Thais have been eating het khone for a long time, although primarily in the Central region and most of all in Bangkok. In the past there were no other mushrooms to choose from.
People in the South and in Isan had the advantage of a variety of different types, including het khone. The ones there appeared at a different time, however, bursting from the termites’ nests at the beginning of May, during the early part of the rainy season, when the same dry kind of spell followed by heavy rain brought them out. The Isan termite mushrooms had a disadvantage, however, because the fine sand that lies beneath the surface soil in that part of the country made its way into their flesh.
Nowadays people in the Central region no longer have to fret about limited mushroom options, because many varieties are cultivated commercially at farms of all sizes. Besides these types, others are imported from China, and prices are low.
As people in the Central region and Bangkok became familiar with different types of mushroom, recipes appeared that made full use of them.
All kinds of tom yam, for example use straw mushrooms or angel wing mushrooms. Tom yam kai, for example, uses the angel wing variety, as does the vegetable soup-like kaeng lieng. Sour-spicy salads like yam kunchieng (made with a sweet Chinese sausage), yam muu yaang (made with grilled pork) and yam khai khem (made with salted egg) are all made with straw mushrooms.
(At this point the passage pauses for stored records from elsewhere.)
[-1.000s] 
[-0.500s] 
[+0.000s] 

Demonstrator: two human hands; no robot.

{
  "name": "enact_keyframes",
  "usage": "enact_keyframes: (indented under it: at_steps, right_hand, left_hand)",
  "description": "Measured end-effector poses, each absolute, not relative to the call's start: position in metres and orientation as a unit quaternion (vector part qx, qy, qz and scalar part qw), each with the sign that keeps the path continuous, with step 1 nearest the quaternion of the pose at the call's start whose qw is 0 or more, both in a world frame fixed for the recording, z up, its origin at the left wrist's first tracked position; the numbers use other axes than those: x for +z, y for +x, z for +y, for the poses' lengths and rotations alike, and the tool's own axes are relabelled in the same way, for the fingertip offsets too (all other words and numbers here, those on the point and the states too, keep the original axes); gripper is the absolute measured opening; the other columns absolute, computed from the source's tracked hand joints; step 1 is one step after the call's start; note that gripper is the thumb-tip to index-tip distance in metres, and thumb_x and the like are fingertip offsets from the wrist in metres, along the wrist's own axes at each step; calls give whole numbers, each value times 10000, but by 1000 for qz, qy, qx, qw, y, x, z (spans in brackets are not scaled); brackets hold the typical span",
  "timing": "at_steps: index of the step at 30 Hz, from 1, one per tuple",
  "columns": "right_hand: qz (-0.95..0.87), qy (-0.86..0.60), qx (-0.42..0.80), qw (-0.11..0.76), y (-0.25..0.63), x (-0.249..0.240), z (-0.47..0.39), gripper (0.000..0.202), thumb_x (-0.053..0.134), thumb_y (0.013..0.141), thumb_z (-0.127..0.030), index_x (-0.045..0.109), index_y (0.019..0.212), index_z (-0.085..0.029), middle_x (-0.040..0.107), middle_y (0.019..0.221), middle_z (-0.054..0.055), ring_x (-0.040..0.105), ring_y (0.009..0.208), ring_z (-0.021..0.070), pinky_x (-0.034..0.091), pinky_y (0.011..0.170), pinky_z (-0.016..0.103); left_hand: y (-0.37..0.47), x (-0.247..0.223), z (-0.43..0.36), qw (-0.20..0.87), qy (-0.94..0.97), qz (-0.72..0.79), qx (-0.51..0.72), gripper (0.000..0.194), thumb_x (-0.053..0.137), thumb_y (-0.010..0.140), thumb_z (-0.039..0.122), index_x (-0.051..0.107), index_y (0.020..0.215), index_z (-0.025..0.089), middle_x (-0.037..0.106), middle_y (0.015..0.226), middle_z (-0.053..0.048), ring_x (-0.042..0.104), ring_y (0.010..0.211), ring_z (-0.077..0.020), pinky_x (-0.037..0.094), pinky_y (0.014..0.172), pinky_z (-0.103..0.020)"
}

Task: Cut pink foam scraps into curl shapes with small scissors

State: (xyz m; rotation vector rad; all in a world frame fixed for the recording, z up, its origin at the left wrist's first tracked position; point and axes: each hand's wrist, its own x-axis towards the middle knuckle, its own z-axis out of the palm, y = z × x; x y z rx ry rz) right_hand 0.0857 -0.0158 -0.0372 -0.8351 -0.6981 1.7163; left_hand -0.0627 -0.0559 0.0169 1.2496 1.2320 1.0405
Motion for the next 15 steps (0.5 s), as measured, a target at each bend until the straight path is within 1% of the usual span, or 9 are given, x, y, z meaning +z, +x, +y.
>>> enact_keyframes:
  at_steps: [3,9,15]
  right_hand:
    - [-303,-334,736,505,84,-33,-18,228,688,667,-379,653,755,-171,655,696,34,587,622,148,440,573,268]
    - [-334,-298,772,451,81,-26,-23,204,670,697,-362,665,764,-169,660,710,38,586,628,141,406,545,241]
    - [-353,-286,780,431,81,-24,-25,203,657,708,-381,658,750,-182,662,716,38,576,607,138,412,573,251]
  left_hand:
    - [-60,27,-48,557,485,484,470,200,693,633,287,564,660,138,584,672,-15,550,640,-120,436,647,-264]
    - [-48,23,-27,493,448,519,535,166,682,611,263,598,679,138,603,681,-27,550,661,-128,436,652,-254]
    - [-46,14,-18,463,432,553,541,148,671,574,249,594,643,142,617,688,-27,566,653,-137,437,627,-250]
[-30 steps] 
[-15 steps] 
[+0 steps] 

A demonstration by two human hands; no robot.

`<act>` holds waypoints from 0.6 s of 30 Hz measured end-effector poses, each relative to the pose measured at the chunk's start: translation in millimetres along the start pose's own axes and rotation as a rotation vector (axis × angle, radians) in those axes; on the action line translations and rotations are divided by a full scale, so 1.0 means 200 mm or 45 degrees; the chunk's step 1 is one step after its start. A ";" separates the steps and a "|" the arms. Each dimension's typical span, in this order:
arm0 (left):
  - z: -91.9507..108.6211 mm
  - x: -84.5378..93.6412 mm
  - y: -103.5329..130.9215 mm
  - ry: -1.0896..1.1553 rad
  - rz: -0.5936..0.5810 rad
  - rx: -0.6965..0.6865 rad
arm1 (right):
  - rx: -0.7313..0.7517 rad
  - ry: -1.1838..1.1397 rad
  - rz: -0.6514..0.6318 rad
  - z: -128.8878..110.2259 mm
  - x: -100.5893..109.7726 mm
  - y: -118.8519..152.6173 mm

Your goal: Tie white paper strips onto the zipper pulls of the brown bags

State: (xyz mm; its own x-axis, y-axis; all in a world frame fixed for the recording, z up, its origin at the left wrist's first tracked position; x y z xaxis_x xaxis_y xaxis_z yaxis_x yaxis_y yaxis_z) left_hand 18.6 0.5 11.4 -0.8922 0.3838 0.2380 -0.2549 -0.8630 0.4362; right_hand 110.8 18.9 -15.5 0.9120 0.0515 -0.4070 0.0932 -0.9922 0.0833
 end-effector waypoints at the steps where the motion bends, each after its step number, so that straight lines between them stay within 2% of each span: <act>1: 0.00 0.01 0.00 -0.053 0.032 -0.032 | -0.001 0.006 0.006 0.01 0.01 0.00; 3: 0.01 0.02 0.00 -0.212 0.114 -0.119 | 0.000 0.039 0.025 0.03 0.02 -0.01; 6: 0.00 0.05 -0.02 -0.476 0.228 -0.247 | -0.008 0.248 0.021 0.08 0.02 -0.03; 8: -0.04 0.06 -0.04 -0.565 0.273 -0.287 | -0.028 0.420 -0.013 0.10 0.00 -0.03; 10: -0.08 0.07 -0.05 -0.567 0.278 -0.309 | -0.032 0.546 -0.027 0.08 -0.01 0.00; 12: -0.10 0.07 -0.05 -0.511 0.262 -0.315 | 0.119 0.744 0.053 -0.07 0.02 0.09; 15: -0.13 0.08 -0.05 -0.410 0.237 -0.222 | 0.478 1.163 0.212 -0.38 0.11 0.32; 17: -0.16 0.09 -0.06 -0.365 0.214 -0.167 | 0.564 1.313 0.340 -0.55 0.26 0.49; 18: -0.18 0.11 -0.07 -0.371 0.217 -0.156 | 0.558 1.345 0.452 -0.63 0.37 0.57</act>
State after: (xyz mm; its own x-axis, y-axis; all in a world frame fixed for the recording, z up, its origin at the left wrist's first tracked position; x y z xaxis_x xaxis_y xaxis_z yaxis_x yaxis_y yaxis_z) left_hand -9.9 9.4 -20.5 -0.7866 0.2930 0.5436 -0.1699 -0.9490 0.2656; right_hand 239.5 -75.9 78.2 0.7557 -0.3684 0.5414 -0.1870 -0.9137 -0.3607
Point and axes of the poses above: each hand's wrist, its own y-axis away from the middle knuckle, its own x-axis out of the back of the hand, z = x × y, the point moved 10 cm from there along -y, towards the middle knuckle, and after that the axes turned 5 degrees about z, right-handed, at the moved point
Kaeng jued muu sap (a bland soup made with seasoned minced pork) also includes straw mushrooms. The people of the Central region, especially Bangkok, now eat all kinds of mushrooms as a regular thing.
So as the end of the rainy season comes around again, those who know how to enjoy a choice mushroom will rush off to a place where they can be sure the local people have been out gathering them before dawn, because they won’t find good, fresh ones in any market.
The mushrooms will be expensive, and they will have to be washed and cooked once they have been brought back home. In Bangkok there are not many people ready to undertake these mushroom-hunting excursions, but those who do can count on enjoying one of the treasures of Thailand’s cuisine.
Fabulous fungi: Het khone is known as the king of Thai mushrooms.